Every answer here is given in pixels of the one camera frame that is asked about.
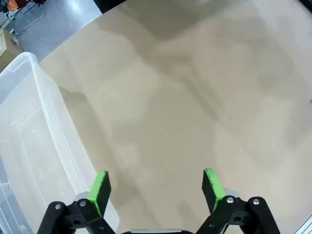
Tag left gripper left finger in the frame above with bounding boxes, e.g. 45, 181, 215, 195
36, 170, 117, 234

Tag person's black trousers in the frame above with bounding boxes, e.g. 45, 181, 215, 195
94, 0, 137, 15

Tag clear plastic bin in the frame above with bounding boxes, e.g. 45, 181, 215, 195
0, 51, 120, 234

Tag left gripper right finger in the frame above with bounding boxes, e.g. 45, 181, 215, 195
195, 168, 281, 234

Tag large cardboard box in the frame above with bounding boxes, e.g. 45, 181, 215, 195
0, 28, 22, 71

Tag chair piled with clothes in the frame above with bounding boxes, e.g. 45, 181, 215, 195
0, 0, 47, 35

=-=-=-=-=

When you reach the line that contains "Tag chair piled" in the material above, please copy it and every line after it exactly, stopping only at the last line.

Tag chair piled with clothes in the frame above with bounding boxes, e.g. 45, 181, 215, 195
0, 0, 47, 35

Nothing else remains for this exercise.